The post office in Freistatt, Missouri, closed today — on two days’ notice to customers. The Postal Service says it was unable to negotiate a lease renewal with the landlord, so it declared an emergency suspension.
As usual in these cases, the landlord says he was more than willing to reduce the rent and make other accommodations, but his efforts, along with those of the Village Board, were to no avail. The Postal Service just wasn’t interested.
The USPS facilities list for Missouri says the rent is $3,900 a year, so the disagreement could not have been over a very large sum of money. But when you’re looking at a $40 billion deficit, every penny counts. And that’s probably how the Freistatt post office ended up closing — over a matter of pennies.
The Freistatt City Clerk told the local news station KY3, "From what I have gathered from talking with the building owner, that lease agreement is not unreasonable. But it looks to me like they're using that as an excuse to close a post office."
The Postal Service wanted to close the post office in Freistatt back in 2011. It was on the list of 3,700 post offices being reviewed for closure under the Retail Access Optimization Initiative (RAOI). When the Postal Service held the obligatory public meeting in August of 2011, Mayor Mike Ortwein said, “"I don't see how they are going to save that much money. They only have two employees and no carriers. The one full-time employee will be moved and the other is part-time."
Thanks to the nationwide protest against post office closings, the RAOI never got implemented. Then a moratorium on closings went into effect from December 2011 to May 2012, so the Freistatt post office remained open. Then it found itself on the POStPlan list, set to have the hours reduced to four a day. Apparently that won’t be happening now.
Contradictory exchanges
There’s been a post office in Freistatt since August 14, 1884. The post office has been in this building since 1980. The Postal service has known for years that the lease ended on April 1, 2013. It’s hard to understand how lease negotiations could have ended in a last-minute “emergency” situation that has terminated a town's post office after 129 years of service.
Yet somehow the lease problem became public only a couple of weeks ago. According to the Monett Times, “Contradictory exchanges over the status of the post office surfaced in mid-March.” After the Postal Service let the town know that there was an issue with the lease, the Village Board held a special meeting on March 21.
The landlord said that he had encountered no problems in discussions about the lease, and once he learned from the town that there was a potential issue, he made several counter offers, including a cut in the rental rate.
Rick Belcher, manager for post officer operations for the Mid-America District, told the Village Board that one alternative to having a post office was placing cluster boxes on city property. The Board was concerned about liability issues — the town has a lot of seniors — and it said it would need to talk things over with the community.
On Wednesday, March 27, less than a week later, postal customers were officially notified that the post office was closing in two days. And that’s exactly what happened. On Good Friday afternoon, crews from the United States Postal Service emptied out the Freistatt Post Office and closed it permanently. They even sawed off the flag pole.
There’s no home delivery of mail in Freistatt. Everyone has general delivery and goes to the post office to pick up the mail. Now they’ll have to drive eight miles to Monett. Seniors who don't drive are just out of luck.

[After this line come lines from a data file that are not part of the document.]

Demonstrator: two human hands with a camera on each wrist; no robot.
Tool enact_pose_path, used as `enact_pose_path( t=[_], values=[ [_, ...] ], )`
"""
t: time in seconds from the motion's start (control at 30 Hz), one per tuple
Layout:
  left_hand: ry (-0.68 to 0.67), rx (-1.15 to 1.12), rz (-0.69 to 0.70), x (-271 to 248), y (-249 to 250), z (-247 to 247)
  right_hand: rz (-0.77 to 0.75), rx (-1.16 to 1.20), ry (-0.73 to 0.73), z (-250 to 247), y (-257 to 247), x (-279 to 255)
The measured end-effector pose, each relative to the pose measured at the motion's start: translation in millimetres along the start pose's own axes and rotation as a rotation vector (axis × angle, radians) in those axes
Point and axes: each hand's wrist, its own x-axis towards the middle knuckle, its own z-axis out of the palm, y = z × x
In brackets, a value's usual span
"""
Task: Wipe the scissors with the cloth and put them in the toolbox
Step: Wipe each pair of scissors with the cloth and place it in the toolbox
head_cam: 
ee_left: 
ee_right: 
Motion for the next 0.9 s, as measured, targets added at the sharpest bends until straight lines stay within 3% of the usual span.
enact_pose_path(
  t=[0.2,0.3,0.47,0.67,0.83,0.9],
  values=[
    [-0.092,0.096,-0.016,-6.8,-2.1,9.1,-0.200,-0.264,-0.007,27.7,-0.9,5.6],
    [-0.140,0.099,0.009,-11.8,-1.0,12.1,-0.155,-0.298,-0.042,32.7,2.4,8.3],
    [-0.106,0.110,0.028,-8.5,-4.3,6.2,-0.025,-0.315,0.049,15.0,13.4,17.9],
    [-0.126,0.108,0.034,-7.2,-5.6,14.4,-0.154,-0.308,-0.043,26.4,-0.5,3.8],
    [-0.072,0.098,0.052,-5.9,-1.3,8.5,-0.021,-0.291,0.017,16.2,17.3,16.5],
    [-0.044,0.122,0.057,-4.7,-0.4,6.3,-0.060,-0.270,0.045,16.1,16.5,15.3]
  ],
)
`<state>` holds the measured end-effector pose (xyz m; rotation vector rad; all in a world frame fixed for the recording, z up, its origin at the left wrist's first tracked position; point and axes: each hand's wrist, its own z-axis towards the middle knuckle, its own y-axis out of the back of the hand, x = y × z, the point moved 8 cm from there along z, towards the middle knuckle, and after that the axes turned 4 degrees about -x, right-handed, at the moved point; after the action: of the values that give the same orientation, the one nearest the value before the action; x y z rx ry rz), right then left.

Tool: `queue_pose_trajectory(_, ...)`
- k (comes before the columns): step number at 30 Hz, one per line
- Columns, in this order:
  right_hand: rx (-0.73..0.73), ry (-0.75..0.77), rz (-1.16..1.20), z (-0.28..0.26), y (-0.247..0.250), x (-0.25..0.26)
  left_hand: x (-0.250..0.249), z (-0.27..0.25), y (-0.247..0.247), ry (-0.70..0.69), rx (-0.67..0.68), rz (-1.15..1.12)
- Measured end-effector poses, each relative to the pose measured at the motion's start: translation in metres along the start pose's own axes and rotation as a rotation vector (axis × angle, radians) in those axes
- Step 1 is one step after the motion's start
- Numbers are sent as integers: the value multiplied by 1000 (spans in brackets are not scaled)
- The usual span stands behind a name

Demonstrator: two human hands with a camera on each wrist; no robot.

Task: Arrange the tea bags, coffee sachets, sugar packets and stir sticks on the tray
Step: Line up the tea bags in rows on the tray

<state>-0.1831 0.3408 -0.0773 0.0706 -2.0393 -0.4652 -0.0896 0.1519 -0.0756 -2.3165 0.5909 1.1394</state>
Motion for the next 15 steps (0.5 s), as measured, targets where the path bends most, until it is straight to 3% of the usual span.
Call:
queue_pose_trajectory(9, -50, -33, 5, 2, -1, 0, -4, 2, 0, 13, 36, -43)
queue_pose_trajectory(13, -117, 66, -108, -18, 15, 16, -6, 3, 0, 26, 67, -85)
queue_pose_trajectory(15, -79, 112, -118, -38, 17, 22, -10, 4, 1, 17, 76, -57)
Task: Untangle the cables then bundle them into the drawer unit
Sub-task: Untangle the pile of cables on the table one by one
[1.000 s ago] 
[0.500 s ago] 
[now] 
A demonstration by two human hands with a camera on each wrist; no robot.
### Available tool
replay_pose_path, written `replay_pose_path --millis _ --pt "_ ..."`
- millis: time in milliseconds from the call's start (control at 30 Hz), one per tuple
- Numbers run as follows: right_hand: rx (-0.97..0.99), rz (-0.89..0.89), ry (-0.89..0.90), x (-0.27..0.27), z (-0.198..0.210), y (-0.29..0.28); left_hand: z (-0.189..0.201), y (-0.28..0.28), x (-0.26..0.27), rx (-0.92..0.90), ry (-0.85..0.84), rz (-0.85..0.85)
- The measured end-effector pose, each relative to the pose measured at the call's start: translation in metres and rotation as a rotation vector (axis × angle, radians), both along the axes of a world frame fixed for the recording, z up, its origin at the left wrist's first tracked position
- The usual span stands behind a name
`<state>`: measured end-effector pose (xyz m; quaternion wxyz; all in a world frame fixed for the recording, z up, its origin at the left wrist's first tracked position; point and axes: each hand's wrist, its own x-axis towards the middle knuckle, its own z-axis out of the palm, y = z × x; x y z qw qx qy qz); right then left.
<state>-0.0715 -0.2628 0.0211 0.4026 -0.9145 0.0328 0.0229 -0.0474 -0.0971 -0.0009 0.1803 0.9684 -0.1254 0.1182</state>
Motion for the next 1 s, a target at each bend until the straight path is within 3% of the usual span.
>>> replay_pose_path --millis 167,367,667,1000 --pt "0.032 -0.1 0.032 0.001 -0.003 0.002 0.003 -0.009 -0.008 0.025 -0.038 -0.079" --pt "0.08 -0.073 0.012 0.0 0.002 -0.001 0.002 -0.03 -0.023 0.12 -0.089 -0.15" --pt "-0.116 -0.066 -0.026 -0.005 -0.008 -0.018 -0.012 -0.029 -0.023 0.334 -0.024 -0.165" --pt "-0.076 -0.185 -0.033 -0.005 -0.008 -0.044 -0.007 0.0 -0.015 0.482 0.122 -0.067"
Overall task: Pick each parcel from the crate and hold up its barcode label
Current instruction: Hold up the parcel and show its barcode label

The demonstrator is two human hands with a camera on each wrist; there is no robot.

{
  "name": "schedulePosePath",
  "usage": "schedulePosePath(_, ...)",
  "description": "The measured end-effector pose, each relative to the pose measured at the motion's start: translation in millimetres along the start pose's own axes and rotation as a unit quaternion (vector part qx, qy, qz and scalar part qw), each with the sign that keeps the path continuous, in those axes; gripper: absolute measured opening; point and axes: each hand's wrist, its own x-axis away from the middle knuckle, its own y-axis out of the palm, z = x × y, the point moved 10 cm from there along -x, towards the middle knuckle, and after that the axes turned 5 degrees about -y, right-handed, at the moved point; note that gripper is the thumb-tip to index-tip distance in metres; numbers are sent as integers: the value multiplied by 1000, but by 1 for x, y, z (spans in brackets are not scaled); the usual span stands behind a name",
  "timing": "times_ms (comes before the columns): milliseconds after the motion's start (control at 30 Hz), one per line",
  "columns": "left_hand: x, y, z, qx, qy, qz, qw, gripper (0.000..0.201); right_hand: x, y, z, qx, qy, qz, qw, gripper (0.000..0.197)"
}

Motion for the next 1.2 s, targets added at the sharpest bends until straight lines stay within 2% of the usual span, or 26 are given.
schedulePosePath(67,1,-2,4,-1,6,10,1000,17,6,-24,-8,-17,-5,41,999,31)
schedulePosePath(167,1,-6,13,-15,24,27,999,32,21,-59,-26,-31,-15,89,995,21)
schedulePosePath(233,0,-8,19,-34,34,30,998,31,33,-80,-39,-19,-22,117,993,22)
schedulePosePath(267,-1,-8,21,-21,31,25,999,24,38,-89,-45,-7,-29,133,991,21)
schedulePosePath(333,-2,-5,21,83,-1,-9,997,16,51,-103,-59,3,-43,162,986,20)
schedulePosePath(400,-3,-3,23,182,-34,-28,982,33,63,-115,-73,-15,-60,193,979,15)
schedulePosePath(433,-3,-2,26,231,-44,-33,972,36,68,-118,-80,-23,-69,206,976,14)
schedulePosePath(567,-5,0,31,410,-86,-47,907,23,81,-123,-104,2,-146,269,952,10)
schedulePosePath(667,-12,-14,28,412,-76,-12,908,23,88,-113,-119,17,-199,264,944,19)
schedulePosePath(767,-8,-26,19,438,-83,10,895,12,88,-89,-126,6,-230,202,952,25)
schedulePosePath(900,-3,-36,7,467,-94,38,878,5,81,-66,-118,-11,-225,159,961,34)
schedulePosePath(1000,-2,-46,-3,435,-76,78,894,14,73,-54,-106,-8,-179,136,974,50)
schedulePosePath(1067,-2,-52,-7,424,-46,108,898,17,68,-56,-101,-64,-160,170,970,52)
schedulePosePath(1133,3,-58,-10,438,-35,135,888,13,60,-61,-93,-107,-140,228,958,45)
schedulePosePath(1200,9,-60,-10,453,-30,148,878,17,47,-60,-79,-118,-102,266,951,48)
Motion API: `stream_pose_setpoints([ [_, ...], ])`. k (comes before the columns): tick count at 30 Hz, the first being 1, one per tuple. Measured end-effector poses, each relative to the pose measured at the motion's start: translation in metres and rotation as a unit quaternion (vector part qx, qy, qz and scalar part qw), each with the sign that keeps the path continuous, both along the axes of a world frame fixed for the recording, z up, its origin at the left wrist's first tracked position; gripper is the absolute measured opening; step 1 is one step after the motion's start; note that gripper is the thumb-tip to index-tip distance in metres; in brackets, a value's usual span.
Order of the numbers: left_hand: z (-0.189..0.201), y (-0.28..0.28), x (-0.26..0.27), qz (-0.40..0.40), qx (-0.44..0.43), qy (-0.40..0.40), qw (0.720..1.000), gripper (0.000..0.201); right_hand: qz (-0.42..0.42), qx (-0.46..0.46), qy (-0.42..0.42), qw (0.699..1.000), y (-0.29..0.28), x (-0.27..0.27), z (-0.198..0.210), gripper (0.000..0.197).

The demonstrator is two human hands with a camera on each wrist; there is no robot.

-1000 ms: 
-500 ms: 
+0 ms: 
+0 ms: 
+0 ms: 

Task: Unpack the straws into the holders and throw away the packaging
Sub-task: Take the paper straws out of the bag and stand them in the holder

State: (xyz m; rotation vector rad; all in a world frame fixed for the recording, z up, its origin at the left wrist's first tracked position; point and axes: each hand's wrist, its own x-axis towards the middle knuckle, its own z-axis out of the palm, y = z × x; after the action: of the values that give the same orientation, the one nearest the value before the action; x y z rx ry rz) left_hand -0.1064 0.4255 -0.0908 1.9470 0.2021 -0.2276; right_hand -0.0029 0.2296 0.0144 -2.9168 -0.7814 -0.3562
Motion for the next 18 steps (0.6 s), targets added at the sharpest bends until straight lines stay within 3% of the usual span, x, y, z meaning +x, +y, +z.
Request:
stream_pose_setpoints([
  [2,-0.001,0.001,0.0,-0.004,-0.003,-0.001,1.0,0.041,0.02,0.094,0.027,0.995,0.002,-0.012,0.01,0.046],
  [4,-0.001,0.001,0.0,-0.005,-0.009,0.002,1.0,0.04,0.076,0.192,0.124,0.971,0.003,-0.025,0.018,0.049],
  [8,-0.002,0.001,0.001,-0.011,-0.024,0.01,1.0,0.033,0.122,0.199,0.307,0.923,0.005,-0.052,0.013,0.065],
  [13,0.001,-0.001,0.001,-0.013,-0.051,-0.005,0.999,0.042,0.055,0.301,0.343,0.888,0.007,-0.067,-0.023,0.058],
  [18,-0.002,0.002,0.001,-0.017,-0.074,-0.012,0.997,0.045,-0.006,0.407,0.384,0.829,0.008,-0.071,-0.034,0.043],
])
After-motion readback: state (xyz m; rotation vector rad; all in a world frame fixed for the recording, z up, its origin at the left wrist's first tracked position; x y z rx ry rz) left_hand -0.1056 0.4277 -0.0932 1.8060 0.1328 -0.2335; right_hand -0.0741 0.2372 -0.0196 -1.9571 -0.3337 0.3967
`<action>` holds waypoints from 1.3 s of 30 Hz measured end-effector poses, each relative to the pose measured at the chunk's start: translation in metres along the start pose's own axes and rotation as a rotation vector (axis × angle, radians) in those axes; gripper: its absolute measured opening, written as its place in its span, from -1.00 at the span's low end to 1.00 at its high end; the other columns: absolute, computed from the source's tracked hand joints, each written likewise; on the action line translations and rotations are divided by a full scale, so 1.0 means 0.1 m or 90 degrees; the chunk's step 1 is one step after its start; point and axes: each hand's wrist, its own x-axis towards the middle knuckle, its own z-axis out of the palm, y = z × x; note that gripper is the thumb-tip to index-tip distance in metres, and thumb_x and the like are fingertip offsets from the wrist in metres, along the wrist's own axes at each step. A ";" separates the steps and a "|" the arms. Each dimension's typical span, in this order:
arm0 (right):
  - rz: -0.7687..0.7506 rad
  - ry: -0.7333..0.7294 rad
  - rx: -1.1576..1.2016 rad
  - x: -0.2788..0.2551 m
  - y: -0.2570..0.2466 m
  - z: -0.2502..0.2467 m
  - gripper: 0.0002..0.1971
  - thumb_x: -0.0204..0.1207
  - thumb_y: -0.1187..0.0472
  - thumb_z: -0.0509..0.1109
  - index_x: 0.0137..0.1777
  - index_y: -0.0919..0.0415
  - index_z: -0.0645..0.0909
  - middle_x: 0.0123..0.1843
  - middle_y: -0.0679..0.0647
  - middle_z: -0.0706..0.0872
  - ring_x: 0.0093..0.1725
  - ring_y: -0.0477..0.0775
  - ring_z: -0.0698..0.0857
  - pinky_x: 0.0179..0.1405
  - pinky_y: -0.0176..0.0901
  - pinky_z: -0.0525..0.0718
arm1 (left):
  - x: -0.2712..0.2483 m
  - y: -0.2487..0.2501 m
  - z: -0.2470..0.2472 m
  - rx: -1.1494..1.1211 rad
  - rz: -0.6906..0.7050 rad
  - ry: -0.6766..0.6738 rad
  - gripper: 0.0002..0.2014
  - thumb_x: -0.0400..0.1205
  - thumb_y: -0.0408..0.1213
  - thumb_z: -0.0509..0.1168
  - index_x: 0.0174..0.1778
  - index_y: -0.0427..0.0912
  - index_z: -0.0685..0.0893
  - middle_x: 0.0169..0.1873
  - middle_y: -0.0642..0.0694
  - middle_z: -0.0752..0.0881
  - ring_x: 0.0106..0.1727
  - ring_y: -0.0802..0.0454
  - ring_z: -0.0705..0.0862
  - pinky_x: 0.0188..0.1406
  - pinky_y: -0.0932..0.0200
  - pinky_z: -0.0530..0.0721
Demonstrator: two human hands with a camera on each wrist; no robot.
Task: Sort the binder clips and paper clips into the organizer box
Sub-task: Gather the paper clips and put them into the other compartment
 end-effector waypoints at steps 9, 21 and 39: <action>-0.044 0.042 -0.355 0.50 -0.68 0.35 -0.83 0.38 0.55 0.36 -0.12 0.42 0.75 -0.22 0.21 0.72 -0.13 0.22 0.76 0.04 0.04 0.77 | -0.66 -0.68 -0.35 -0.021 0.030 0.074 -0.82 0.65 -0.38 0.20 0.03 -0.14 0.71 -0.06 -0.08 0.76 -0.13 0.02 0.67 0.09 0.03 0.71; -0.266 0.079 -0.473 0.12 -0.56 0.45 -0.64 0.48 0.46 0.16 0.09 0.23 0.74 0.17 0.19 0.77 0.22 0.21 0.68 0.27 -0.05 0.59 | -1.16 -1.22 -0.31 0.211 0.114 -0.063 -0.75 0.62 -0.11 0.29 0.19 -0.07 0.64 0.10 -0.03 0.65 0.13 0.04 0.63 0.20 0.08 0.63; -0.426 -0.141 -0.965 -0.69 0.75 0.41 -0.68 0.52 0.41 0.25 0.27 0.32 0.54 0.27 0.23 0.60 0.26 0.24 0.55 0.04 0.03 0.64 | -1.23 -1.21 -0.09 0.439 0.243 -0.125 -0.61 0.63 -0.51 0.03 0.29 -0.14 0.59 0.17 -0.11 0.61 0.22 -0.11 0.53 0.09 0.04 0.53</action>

The Postal Service says rural delivery is not "economically feasible," so it's looking into installing a cluster box unit somewhere in town. There's no chance that the post office will open at another location.
(For more on the Freistatt story, check out the videos on KY3 and OzarksFirst.com.)
De facto closings
In the Postal Regulatory Commission’s Annual Compliance Determination review (ACD), published just yesterday, there’s a discussion of emergency suspensions. (The Postal Service also shared a list, here.) The report says that there are currently 211 post offices under suspension, 92 of them as a result of “lease expirations,” i.e., a failure to negotiate a renewal.
Most of these post offices will never reopen. Just 21 of the 146 offices suspended in 2012 have reopened so far, and those were mostly due to temporary issues like bad weather, not leases.
One of the big problems with emergency suspensions is that they become, as the Commission’s report puts it, “de facto closings.” There are 87 post offices under suspension from before October 2011, some of them from as far back as the 1980s and early 1990s. In these cases, the Postal Service has never bothered following up with a formal discontinuance study or reopening the office, as the law requires.
The main focus of the PRC’s compliance report is postal rates and whether or not the Postal Service is in compliance with the law on rate matters. The Commission doesn’t make a point of saying that the Postal Service is out of compliance on the suspension issue.
But you don’t need to read between the lines to see that the Postal Service is failing to follow the law by using the emergency suspension provision to do de facto closures. The problem is that no one is doing anything about it.